A selective school is a school that admits students on the basis of some sort of selection criteria, usually academic. The term may have different connotations in different systems and is the opposite of a comprehensive school, which accepts all students, regardless of aptitude.

The split between selective and comprehensive education is usually at secondary level; primary education is rarely selective. At the university level, selection is almost universal, but a few institutions practice open admissions or open-door enrollment, allowing students to attend regardless of prior qualification.

Australia

New South Wales

In New South Wales, selective high schools are government schools that select students on the basis of academic ability. Most students enter a selective high school in Year 7, after sitting the Selective High Schools Test in the previous year. The process of entering selective schools is much like that of a university, with students electing their preferences and being chosen for schools based on their performance on the Selective High Schools Test.

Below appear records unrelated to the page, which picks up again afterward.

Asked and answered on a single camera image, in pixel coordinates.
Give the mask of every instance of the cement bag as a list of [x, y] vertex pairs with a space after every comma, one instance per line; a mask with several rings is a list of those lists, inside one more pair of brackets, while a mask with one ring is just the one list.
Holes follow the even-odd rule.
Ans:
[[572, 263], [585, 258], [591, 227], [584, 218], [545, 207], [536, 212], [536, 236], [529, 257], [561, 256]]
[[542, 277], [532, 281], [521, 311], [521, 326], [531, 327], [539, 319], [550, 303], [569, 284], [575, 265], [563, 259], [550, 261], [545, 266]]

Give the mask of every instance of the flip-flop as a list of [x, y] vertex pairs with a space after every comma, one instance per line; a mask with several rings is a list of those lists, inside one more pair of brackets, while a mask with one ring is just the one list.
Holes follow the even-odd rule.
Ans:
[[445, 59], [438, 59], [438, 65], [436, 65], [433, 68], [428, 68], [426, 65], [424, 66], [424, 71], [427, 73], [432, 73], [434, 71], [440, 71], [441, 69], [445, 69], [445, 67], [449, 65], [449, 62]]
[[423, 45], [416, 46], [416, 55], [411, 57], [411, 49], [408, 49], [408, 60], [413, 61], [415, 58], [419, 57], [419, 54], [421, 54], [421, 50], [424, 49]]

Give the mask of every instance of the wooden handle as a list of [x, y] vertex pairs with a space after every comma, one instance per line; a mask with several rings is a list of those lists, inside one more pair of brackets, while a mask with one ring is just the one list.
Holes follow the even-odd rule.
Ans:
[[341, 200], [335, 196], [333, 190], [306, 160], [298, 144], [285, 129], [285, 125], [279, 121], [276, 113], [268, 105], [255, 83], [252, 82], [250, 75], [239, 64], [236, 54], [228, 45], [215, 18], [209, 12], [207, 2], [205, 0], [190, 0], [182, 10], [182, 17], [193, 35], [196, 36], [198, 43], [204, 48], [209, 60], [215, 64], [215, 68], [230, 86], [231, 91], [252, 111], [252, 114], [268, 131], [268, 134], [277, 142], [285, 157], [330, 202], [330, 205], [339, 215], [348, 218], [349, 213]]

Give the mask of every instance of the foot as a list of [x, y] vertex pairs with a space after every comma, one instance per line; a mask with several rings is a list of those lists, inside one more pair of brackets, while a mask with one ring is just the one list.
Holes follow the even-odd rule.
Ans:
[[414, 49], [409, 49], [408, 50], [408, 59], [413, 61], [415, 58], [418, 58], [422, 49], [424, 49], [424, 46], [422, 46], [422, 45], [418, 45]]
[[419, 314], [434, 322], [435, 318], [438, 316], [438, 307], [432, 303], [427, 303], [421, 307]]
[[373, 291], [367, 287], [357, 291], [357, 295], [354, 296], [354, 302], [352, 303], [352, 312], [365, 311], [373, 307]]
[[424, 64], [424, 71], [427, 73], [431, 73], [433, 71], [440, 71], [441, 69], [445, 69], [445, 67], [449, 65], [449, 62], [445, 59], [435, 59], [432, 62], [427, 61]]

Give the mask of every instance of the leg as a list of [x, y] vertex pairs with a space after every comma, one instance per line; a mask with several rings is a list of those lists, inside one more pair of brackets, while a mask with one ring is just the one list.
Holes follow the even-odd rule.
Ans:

Compared to the other states, New South Wales has many more selective schools than other states, (see List of selective high schools in New South Wales).

Victoria
In Victoria, Australia, there are four general selective schools:  Melbourne High School, Mac.Robertson Girls' High School, Nossal High School and  Suzanne Cory High School. 

There are also a number of selective schools specialising in specific areas, such as the Victorian College of the Arts Secondary School (specialising in the arts), John Monash Science School (specialising in science), Maribyrnong College (specialising in sport) and the Flying Fruit Fly Circus School (a circus school). The University High School also operates a selective science-specialist subschool called Elizabeth Blackburn Sciences. 

In addition to these, there are also over 40 schools in Victoria offering Select Entry Accelerated Learning (SEAL) programs, in which academically gifted students may either complete secondary education in five years (instead of six) or complete their Victorian Certificate of Education in three years (instead of two). 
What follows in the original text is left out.